From the Folger Shakespeare Library, this is Shakespeare Unlimited. I’m Michael Witmore, the Folger’s director. There’s a new, online exhibit that we really think you should check out. It was supposed to be an actual exhibit on display at Shakespeare’s Globe in London, but the pandemic had other plans.

The topic is the way, over the centuries, that the British Royal Family has used Shakespeare to shore up its legitimacy. Whether it’s queens pretending to love Shakespeare as much as they thought Elizabeth I did, whether it’s Princes of Wales hanging out with Falstaffian wastrels, whether it’s kings writing plaintive marginalia in copies of The Complete Works, the British Royals have leaned on Shakespeare in fascinating and unusual ways, as this exhibit makes abundantly clear.

The team that put the exhibit together was led by Gordon McMullan, Director of the London Shakespeare Centre at King’s College London. They called it Making History: Shakespeare and the Royal Family and Gordon joined us recently to talk about this remarkable synergy.

We call this podcast “Say, What Art Thou That Talk’st Of Kings And Queens?” Gordon McMullan is interviewed by Barbara Bogaev.


BARBARA BOGAEV: Well, the exhibit displays the story of royal interest in Shakespeare from 1714 to 1945. Why those specific years? Is there something special about that period or those royals that make those years the focus of your work?

GORDON MCMULLAN: Well, the project is bookended by the arrival of George I on the throne. He only spoke German, didn’t speak English, and we feel that that marks a moment at which the acquisition of an association with Shakespeare begins to have value for the royal family.

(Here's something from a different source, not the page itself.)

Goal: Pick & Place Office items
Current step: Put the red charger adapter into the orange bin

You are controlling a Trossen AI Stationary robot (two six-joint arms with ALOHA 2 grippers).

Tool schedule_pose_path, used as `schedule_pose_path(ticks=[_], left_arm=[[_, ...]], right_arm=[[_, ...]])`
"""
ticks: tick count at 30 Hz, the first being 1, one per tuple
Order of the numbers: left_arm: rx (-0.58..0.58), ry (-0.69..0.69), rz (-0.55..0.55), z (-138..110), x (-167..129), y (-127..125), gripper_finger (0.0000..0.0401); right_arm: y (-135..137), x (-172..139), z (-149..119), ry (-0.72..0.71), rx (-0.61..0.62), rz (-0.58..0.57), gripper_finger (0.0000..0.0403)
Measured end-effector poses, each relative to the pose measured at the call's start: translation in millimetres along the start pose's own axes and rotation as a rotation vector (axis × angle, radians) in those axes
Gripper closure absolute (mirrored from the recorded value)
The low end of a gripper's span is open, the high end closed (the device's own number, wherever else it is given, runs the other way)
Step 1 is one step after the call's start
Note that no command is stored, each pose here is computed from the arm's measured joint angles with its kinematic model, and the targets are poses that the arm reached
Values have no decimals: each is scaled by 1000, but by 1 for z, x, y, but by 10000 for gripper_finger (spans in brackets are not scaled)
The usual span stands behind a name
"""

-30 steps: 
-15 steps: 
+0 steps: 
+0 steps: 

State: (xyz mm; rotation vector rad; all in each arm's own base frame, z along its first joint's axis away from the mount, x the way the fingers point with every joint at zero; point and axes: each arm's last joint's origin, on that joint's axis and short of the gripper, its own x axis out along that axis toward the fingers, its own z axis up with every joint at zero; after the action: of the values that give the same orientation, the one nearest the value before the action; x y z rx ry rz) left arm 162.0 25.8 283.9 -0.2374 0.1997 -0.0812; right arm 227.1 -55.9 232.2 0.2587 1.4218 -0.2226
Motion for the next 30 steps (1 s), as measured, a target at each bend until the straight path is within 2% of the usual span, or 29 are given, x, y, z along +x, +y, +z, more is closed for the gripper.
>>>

1945 we chose partly because of a performance of Olivier’s Henry V film at Windsor Castle, but partly also because we are a partnership with the Royal Collection Trust and royal household. People tend to get very uncomfortable if you start talking about living royals.

BOGAEV: Ah, you anticipated my question, whether the crown or the official royal bureaucracy have any stipulations about what could or couldn’t be addressed in the exhibit?

MCMULLAN: We had some interesting negotiations, should we say. It’s been fascinating because the original project began when the Royal Librarian got in touch with me back in 2016. I was… at that point, they were running—putting together the Shakespeare 400 season in London. And the then-Royal Librarian got in touch to ask if their little exhibition on Shakespeare at Windsor Castle might be part of it. And it was this that led…

BOGAEV: Wait, you got a call out of the blue from the Royal Librarian?

MCMULLAN: I got an email out of the blue from the Royal Librarian, yes, that’s right, which I wasn’t expecting, I freely admit. Did I want to come into the Royal Library to see what they had? Well, sure, I’ve never been to the Royal Library.

BOGAEV: In Windsor.

MCMULLAN: In Windsor, yes, that’s right—

BOGAEV: Oh no, I think I’m washing my hair that day. I can’t come. [LAUGHTER]

MCMULLAN: Exactly! —which was Henry VII’s bedroom and Elizabeth I’s walking gallery, so it has a little bit of depth to it, as a space! We then realized that they had an astonishing number of Shakespeare-related objects.

I worked with a post-doc, Sally Barnden. There are two postdocs involved in this project who have really done the bulk of the work, Sally Barnden and Kirsten Tambling. Sally did a lot of work sitting in the Royal Library and the Royal Archive, discovering roughly 1,500 objects that connect the royal family and Shakespeare, the Shakespearean afterlife.

BOGAEV: Oh, that must’ve been so amazing for you. I mean, I’m just thinking, I got to tour the rare book vault under the Folger, and it just blew my mind. What was the biggest thrill or surprise or prize that you found at Windsor?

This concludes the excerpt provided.